Chevron Adds Hydrogen Bet To Portfolio
To this point, a Chevron unit in early March announced it was working on a five-megawatt project to produce green hydrogen in California's Central Valley.
The proposed Chevron New Energies plant will use electrolysis to produce 2 tons of "low carbon intensity" hydrogen on a daily basis. The facility will be powered by electricity from solar panels and will be supplied with water from Chevron's existing assets at the Lost Hills oilfield.
"Chevron already offers lower-carbon fuels like sustainable aviation fuel, renewable diesel and others, and this project is expected to expand the portfolio of solutions Chevron could supply to the region," Austin Knight, vice president for hydrogen at Chevron New Energies, said in a statement at the time.
Chevron says it now produces around 1 million tons of hydrogen a year.

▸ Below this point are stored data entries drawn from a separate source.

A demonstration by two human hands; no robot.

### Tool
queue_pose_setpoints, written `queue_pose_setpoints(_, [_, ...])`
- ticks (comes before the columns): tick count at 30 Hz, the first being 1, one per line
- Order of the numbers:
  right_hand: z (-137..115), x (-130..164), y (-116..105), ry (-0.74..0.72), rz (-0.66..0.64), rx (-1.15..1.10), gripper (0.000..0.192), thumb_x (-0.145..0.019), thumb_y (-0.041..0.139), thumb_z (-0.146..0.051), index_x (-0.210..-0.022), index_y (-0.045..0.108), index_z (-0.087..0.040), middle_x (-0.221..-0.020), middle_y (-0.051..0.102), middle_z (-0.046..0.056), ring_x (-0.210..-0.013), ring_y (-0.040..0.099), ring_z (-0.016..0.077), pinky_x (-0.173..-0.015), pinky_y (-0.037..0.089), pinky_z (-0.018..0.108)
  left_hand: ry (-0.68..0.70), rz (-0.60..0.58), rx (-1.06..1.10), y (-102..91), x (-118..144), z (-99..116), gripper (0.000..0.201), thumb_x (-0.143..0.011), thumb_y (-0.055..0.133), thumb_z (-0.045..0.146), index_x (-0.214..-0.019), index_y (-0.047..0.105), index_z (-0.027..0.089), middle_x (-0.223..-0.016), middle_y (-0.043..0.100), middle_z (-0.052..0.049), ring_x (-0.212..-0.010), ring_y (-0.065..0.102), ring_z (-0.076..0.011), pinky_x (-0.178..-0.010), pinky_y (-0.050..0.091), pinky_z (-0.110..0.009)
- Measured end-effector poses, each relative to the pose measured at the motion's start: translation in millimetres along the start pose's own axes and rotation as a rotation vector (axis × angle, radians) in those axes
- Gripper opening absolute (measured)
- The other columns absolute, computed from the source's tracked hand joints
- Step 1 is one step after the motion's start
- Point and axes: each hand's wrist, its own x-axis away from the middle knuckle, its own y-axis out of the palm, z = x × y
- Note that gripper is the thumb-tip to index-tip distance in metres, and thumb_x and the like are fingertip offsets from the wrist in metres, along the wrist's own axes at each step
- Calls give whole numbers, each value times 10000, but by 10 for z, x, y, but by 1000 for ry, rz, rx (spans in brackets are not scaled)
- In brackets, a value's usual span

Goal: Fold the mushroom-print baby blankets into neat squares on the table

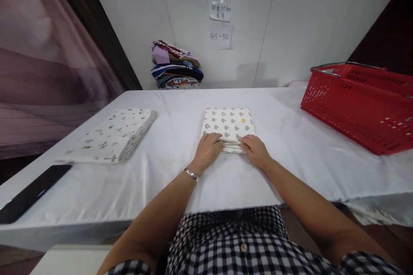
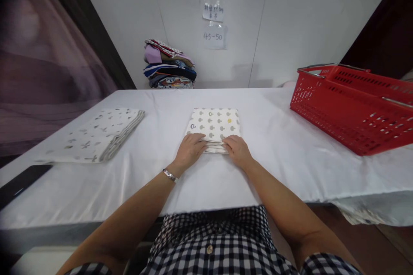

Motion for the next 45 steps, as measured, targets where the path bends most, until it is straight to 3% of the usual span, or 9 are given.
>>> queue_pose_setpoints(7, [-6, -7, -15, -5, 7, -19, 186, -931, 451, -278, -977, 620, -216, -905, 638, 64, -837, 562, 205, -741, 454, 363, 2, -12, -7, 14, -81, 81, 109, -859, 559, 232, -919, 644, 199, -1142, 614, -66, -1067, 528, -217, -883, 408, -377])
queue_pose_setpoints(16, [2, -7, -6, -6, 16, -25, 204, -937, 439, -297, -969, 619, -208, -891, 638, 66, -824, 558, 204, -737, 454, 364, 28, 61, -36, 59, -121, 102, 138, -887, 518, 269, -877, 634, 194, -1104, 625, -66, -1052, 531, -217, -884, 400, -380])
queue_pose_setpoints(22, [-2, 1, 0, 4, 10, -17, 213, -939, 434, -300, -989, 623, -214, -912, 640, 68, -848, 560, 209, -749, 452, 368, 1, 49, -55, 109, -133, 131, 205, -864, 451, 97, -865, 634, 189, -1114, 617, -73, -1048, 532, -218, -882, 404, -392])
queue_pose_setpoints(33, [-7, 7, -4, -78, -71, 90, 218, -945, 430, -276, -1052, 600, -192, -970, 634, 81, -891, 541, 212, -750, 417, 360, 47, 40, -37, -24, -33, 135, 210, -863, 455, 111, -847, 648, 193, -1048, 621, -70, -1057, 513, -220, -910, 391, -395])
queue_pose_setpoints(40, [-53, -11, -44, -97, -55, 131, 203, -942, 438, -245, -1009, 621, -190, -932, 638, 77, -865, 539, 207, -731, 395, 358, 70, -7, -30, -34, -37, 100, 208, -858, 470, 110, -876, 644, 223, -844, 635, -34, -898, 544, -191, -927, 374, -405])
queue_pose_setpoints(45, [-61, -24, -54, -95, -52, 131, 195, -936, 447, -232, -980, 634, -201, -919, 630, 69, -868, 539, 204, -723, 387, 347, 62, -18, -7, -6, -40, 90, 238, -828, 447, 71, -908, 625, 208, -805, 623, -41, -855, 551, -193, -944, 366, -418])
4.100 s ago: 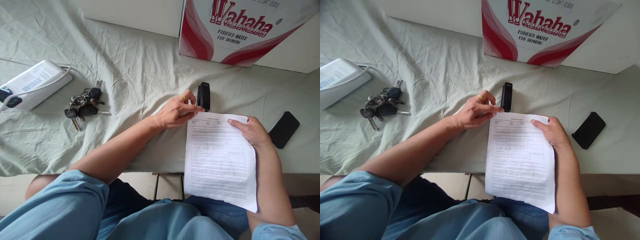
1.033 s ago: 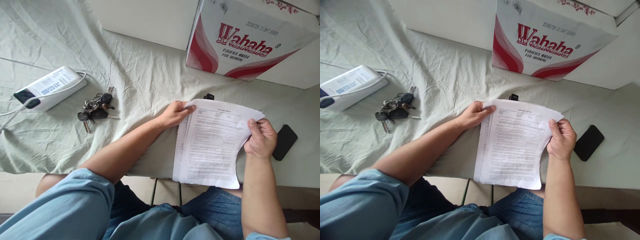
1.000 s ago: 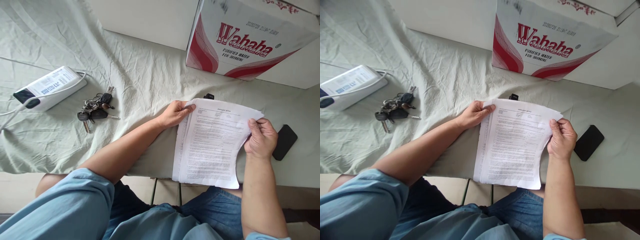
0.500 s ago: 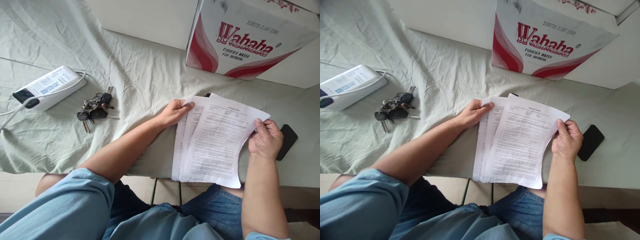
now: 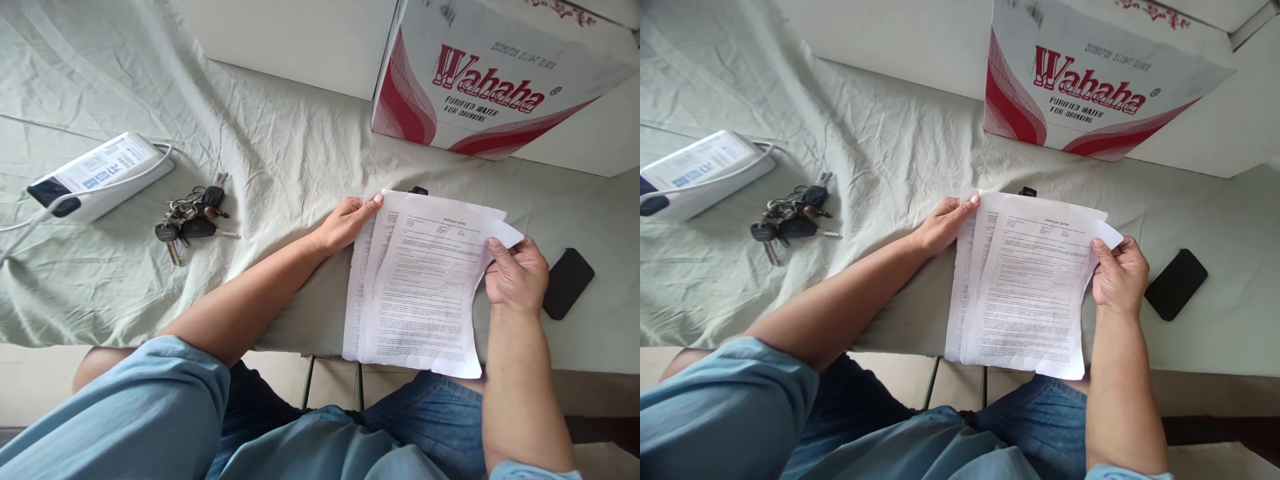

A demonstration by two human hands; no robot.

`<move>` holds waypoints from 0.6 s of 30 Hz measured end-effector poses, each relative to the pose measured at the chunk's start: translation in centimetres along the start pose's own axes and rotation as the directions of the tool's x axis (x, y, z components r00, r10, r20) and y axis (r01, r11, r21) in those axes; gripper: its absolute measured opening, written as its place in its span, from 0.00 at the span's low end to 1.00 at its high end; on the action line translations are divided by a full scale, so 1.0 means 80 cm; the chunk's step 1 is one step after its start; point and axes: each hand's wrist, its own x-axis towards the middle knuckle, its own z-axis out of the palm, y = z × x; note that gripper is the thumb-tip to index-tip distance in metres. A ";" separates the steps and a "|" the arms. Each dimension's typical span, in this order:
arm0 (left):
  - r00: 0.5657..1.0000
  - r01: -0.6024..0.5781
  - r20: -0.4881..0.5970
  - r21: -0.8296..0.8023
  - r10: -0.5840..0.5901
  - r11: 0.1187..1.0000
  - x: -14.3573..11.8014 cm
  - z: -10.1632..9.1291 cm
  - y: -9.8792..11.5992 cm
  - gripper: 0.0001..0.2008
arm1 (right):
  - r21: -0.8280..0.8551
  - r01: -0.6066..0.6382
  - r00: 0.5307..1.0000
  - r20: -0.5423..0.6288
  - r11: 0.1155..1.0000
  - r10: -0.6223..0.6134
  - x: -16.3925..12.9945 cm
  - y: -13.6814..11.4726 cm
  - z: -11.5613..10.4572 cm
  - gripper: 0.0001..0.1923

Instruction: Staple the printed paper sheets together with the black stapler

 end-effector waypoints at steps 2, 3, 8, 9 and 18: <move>1.000 -0.007 0.000 0.021 0.007 1.000 -0.001 0.000 0.002 0.40 | -0.008 0.050 0.999 -0.014 0.999 -0.050 -0.003 0.002 0.004 0.33; 1.000 -0.008 0.002 0.028 0.008 1.000 -0.001 0.000 0.002 0.41 | -0.013 0.066 0.998 -0.021 0.998 -0.067 -0.006 0.003 0.006 0.33; 1.000 -0.009 0.015 0.049 0.008 0.999 -0.003 0.000 0.003 0.43 | -0.038 0.086 0.994 -0.060 0.996 -0.088 -0.020 0.002 0.017 0.27; 1.000 -0.012 0.020 0.048 0.011 0.999 -0.002 0.000 0.003 0.43 | -0.046 0.090 0.994 -0.062 0.995 -0.093 -0.022 0.002 0.019 0.26; 0.999 -0.038 0.034 0.034 0.037 0.999 -0.001 -0.001 0.002 0.42 | -0.113 0.149 0.988 -0.027 0.982 -0.153 -0.031 0.011 0.023 0.24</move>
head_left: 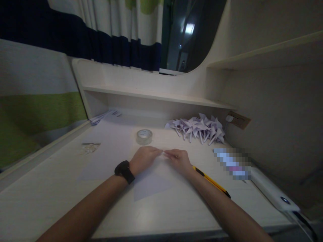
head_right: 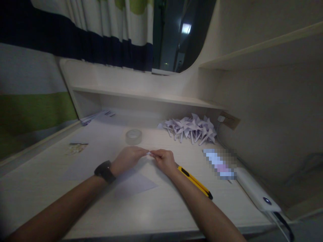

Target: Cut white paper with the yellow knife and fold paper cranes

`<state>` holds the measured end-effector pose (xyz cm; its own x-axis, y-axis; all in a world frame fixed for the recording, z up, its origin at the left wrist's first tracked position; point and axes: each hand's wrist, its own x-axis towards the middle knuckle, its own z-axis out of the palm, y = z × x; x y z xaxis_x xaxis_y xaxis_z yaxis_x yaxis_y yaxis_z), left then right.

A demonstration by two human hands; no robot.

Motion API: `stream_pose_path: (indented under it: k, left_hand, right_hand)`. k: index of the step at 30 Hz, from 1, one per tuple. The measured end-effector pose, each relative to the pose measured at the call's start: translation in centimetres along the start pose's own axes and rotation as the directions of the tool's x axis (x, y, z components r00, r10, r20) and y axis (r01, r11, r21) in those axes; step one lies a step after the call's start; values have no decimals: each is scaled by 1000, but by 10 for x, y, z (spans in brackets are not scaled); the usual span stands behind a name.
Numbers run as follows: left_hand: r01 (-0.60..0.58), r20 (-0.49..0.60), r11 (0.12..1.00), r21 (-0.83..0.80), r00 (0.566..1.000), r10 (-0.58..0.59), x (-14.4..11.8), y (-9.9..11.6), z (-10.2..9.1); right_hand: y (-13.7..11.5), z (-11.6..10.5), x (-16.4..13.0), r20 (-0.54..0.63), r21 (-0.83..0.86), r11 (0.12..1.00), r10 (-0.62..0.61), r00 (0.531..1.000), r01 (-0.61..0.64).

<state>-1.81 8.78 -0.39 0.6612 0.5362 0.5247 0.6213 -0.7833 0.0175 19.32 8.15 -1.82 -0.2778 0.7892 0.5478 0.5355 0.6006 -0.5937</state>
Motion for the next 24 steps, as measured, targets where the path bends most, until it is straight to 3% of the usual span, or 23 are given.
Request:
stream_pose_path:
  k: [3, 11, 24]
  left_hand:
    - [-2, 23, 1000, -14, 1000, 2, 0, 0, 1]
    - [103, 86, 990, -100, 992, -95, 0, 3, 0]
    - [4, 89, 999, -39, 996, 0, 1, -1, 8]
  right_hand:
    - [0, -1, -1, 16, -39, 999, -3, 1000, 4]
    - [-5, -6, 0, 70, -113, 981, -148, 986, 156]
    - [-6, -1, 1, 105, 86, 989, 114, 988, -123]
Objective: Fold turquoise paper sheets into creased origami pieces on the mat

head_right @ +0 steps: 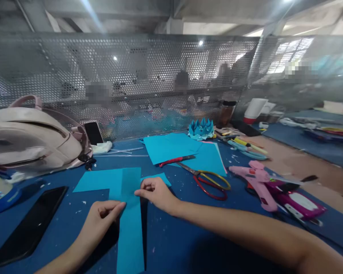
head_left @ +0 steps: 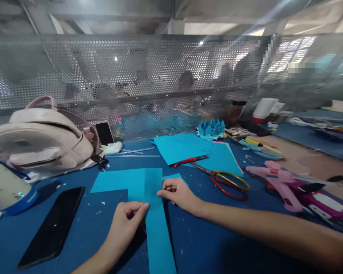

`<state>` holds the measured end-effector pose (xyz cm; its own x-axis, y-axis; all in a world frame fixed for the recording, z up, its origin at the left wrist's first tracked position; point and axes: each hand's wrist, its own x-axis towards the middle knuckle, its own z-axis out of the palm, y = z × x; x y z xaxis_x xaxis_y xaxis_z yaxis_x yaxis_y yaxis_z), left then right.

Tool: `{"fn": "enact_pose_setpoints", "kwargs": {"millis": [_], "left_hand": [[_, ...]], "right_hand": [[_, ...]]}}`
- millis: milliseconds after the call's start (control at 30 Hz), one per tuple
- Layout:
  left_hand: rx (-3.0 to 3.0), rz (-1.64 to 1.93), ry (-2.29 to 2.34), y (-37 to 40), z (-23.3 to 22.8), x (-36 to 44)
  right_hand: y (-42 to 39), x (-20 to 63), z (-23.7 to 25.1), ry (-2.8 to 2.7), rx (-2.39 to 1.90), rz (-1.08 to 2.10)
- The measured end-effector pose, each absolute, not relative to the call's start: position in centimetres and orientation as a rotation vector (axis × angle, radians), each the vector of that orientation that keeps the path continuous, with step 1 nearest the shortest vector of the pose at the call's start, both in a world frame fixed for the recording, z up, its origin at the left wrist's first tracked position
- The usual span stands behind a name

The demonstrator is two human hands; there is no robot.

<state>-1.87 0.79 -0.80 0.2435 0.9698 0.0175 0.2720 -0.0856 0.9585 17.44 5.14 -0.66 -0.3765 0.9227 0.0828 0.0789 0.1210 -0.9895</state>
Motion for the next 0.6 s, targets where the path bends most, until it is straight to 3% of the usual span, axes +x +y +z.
{"fn": "enact_pose_setpoints", "kwargs": {"millis": [600], "left_hand": [[1.524, 0.697, 1.258, 1.6, -2.3, -3.5]], "right_hand": [[7.4, 16.6, -1.3, -1.335, -0.999, 1.526]]}}
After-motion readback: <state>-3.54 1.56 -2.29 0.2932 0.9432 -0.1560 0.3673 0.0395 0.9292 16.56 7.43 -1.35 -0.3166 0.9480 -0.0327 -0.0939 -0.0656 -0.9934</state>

Globally, production of hydrogen from electrolysis is doubling year on year. This is expected to continue throughout the decade, Robinson told IBD. At the same time, energy companies are making large investments in hydrogen production with carbon capture, she added.
Hydrogen Cars Vs. Battery Electric Vehicles
Meanwhile, although hydrogen packs a stronger energy punch than batteries do, it appears to be losing out to electric batteries in the alternative energy wars to power personal vehicles.
Gallon for gallon, gasoline carries about twice the energy content of hydrogen. And pound for pound, gasoline has about 100 times the energy density of a lithium-ion battery, according to the American Physical Society.
Despite that advantage, hydrogen is a less-developed market than battery charging.
To drum up sales for its 2023 hydrogen-fueled Mirai model, Toyota is offering a $40,000 rebate along with $15,000 worth of free hydrogen refueling and interest-free financing.
Shell is closing six of its seven hydrogen refueling stations for passenger cars in California, citing supply complications. Instead, it will focus on EV charging stations.
Hydrogen Energy On The Road
Fewer than 12,000 hydrogen-powered vehicles were on U.S. roads in 2022. California reported that 3,143 hydrogen-powered vehicles registered there in 2023. That was less than 1% of the number of all EVs, according to the California Energy Commission. California is the most developed market in the U.S. for hydrogen-fueled cars. Still, it has only 68 operating public hydrogen fueling stations and 28 in the works.
Currently, only Toyota and Hyundai offer hydrogen-fuel cars in the U.S. Honda discontinued its Clarity Fuel Cell sedan in 2021.
However, BMW has its iX5 hydrogen concept vehicle. And in February, Honda unveiled a plug-in hydrogen CR-V that will be available in California later in 2024.
Honda's market experience with hydrogen fuel-cell vehicles began in 2002. That's when it introduced the world's first zero-emission fuel cell electric vehicle, the Honda FCX.
Honda recently expanded its fuel-cell effort to U.S. data centers. The auto company linked eight of its automotive fuel-cell systems to create a backup on-site generator near Los Angeles. It plans to begin sales as early as 2025. That will be after the rollout this year of a new fuel-cell vehicle for the U.S. market.
Honda has developed fuel cells through a joint venture with General Motors.
Trucking Is A Different Question
The market for hydrogen-powered personal vehicles remains stunted. The larger question for now is whether hydrogen can win out over EV trucks in the commercial heavy-duty trucking industry.
"The battle is not solved," Corbeau said, adding that it may come down to how fast the total cost of ownership is going to drop along with the convenience of how many refilling stations there are.
"The energy transition is going to have a cost. The fact that people are saying everything is going to be cheaper, I am not quite sure," Corbeau said.